ADA istilah self-fulfilling prophecy dalam dunia psikologi.
Maknanya kira-kira, siapa yang membayangkan sesuatu terjadi, sesuatu itu benar-benar terjadi.
Bahkan, orang tersebut secara alami akan mengupayakan supaya hal yang dibayangkan itu betul-betul terjadi.
Kita kiranya bisa menggunakan self-fulfilling prophecy itu sebagai perspektif untuk melihat pernyataan Prabowo Subianto.
Ketua Umum Partai Gerindra itu dalam satu kesempatan menyinggung bahwa Indonesia bubar pada 2030.
Orang-orang di sekitar Prabowo membelanya dengan mengatakan pernyataan itu satu peringatan, warning.
Dari perspektif self-fulfilling prophecy, alih-alih peringatan, jangan-jangan Prabowo memang membayangkan Indonesia bubar pada 2030?
Sekurang-kurangnya pernyataan Prabowo menggambarkan sikap pesimistis seorang elite politik.
Kita senantiasa didorong bersikap optimistis dan berpikir positif supaya hal-hal baik yang akan terjadi.
Sebaliknya, sikap pesimistis dan pikiran negatif bisa mendatangkan keburukan pada kita.
Elite politik semestinya memberi teladan kepada rakyat dengan terlebih dahulu menunjukkan sikap optimistis dan pikiran positif, bukan meracuni rakyat dengan sikap pesimistis dan pikiran negatif.
Ke mana Prabowo yang dulu dengan penuh optimisme mengatakan “Indonesia ‘macan Asia'”?
Apakah karena bukan di tangan Prabowo, Indonesia tidak bisa menjadi macan Asia sehingga sekarang ia membayangkan Indonesia bubar?
Di tangan siapa pun kendali pemerintahan dan negara ini, kita semestinya bergotong royong membuat Indonesia semakin maju, utuh, dan kukuh.
Bayangan Indonesia bubar pada 2030 didasarkan pada novel Ghost Fleet.
Secanggih apa pun, novel tetap fiksi dan fiksi bukan prediksi yang didasarkan pada fakta empiris dan data ilmiah.

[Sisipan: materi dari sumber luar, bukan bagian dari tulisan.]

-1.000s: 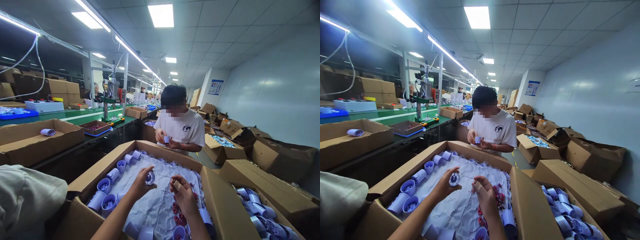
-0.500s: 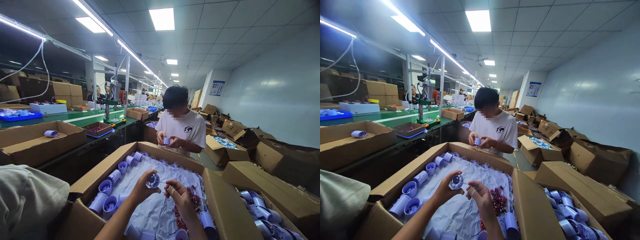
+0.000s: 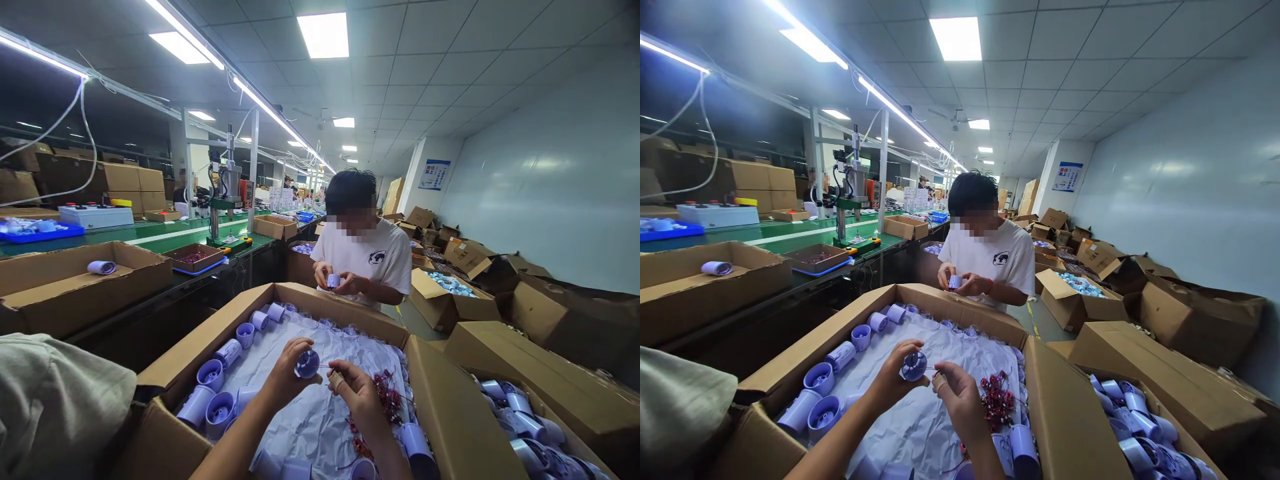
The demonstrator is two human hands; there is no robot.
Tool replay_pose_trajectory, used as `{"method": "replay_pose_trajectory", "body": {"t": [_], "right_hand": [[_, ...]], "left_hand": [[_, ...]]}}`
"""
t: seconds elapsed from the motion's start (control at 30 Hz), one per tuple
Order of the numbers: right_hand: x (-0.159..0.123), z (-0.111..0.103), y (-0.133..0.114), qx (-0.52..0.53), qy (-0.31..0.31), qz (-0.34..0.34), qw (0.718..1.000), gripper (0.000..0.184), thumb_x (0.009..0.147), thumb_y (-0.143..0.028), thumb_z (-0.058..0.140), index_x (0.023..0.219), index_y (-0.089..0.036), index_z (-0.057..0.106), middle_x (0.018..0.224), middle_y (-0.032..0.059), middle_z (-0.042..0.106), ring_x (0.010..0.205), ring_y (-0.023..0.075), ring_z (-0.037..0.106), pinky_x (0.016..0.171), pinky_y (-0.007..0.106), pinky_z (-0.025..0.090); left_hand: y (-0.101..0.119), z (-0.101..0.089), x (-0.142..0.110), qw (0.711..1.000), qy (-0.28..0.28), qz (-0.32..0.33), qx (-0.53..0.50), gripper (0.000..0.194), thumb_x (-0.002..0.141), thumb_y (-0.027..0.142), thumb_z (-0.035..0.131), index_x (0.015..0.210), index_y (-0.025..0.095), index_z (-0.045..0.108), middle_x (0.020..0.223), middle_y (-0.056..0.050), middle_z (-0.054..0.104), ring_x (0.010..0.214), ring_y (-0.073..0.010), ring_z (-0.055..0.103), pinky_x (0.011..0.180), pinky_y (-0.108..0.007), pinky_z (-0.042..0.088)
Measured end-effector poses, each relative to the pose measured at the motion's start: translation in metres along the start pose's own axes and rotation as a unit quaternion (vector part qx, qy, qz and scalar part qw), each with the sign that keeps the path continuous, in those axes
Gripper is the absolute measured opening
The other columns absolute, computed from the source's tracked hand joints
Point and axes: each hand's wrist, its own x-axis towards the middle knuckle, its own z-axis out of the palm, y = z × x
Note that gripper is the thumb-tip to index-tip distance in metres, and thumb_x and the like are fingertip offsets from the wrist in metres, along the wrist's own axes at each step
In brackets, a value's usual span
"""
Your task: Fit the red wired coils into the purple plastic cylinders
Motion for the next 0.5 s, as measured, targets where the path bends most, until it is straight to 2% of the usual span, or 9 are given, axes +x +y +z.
{"method": "replay_pose_trajectory", "body": {"t": [0.27,0.5], "right_hand": [[0.0009,0.0001,-0.0017,-0.028,0.030,-0.015,0.999,0.039,0.066,-0.049,0.071,0.089,-0.018,0.070,0.080,0.0052,0.069,0.071,0.0175,0.060,0.066,0.029,0.050],[-0.0009,0.0038,-0.0026,-0.089,0.045,-0.041,0.994,0.039,0.070,-0.049,0.066,0.091,-0.017,0.068,0.082,0.0072,0.070,0.079,0.0221,0.065,0.072,0.033,0.053]], "left_hand": [[0.0026,0.0003,0.0018,0.995,0.050,0.079,0.016,0.048,0.066,0.041,0.076,0.103,0.025,0.050,0.104,-0.009,0.062,0.100,-0.0235,0.059,0.084,-0.040,0.053],[0.0046,0.0000,0.0008,0.997,0.021,0.052,0.049,0.042,0.067,0.038,0.076,0.098,0.023,0.053,0.102,-0.009,0.065,0.102,-0.0244,0.059,0.085,-0.039,0.052]]}}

Apakah sesuatu yang didasarkan pada fiksi bisa dikatakan peringatan?
Faktanya, berdasarkan ukuran ilmiah yang disebut indeks kerapuhan negara (fragile state index), kondisi Indonesia terus membaik sejak 2006.
Itu artinya Indonesia semakin utuh dan kukuh.
Kondisi Indonesia memburuk dua poin pada 2016. Kita menduga itu disebabkan hiruk pikuk pilkada DKI di penghujung 2016.
Kita semua tahu apa dan siapa yang menjadi penyebabnya.
Karena kita mampu mengelola dinamika di pilkada, kondisi Indonesia jadi jauh lebih baik, meningkat 8 poin pada 2017.
Bangsa ini punya banyak kisah sukses menghadapi ancaman kerapuhan dan perpecahan.
Pengalaman itu semestinya cukup bagi kita untuk tetap bersikap optimistis dan berpikiran positif bahwa Indonesia semakin maju, utuh, dan kukuh.
Tiada tempat bagi sikap pesimistis dan pikiran negatif.
Rakyat kiranya membutuhkan pemimpin yang bersikap optimistis dan berpikiran positif.